Community Resources for Northeast Millair

The Northeast Millair district near 29th and Grove has received a lot of attention over the last several months due to a chemical called Trichloroethylene (TCE), causing groundwater contamination.

Courtesy: KDHE

At Hunter Health, we serve the community at the heart of the impacted area. That is why we are collaborating with the Kansas Department of Health and Environment (KDHE), Sedgwick County Health Department (SCHD), the City of Wichita, and other local health agencies and community partners to create a plan to address the health concerns in this area due to the groundwater contamination. In our commitment to actively safeguard the health of our community, we’re offering specialized Health Screenings every Thursday from 5-7 PM at our Central Clinic to anyone who spent time in the Northeast Millair district near 29th and Grove. Just call 316-262-2415 to schedule an appointment We want to ensure that our patients and community members have the education and resources they need to navigate the situation. 

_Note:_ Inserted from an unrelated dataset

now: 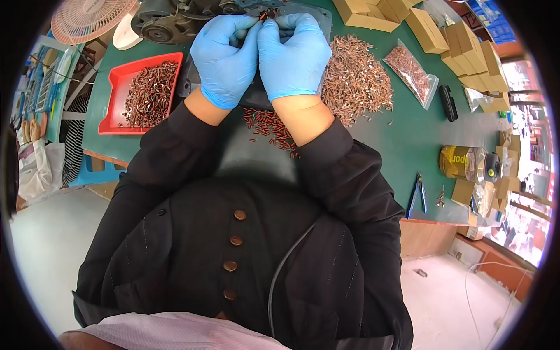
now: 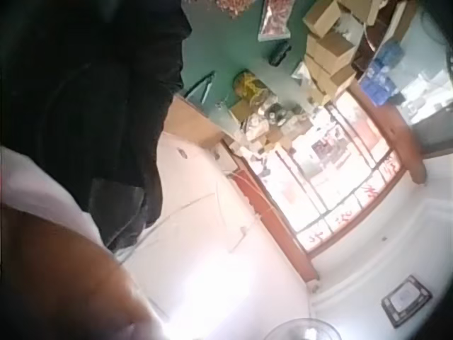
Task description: Assemble small electronic components using a manual press at a workstation.
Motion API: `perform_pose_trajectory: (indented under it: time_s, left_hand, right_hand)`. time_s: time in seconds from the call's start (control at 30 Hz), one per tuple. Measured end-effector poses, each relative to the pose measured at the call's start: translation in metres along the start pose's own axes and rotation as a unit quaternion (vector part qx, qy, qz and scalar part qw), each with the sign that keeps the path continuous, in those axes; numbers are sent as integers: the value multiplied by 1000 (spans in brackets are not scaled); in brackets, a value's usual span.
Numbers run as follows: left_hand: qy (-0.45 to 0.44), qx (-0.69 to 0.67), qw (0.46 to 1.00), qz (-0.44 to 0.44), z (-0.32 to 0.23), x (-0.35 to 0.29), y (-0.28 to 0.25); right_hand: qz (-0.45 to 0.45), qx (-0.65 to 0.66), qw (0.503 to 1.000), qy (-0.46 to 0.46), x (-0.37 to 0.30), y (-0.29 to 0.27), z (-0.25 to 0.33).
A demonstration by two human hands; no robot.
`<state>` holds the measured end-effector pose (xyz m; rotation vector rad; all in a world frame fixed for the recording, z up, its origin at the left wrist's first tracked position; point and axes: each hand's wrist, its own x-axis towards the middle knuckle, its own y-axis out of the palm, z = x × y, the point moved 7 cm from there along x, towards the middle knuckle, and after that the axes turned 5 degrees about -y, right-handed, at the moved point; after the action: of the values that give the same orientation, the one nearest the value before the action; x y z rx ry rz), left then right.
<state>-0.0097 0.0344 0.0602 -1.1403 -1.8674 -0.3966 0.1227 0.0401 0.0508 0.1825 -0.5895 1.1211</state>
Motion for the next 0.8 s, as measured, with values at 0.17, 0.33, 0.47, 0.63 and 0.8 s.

Image of Wichita Groundwater Contamination
Courtesy: KDHE

What is TCE?

According to KDHE, TCE is a colorless liquid used as an industrial degreaser and poses serious health risks, including various types of cancer, upon prolonged exposure. Exposure to TCE can occur from breathing, eating or drinking, or touching the chemical. There is strong evidence that TCE can cause kidney cancer in people and some evidence that it causes liver cancer and a type of blood cancer.

What Should You Do Next?

If you currently live or have lived in the impacted area, you should consider the following actions: 

  • Make an Appointment: As of Friday, September 1st, we’re providing health screenings every Friday from 1-3 PM for those who have spent time in the area highlighted on the map. If you or your loved ones feel that you are at risk, give us a call at 316-262-2415.
  • Get Involved: Attend community meetings about the groundwater contamination so that you can receive timely updates and be involved.
  • Stay Informed: Check reliable sources such as the Sedgwick County Health Department, Hunter Health, and KDHE for new information as it becomes available.

Have More Questions?

This KHDE document provides answers to commonly asked questions the groundwater contamination such as, “Is it safe to eat fruits and vegetables from gardens in the area?” or “Is the water safe to drink or bathe in?” 

We will continue providing the latest information as we work with our partners to respond to the needs of the community.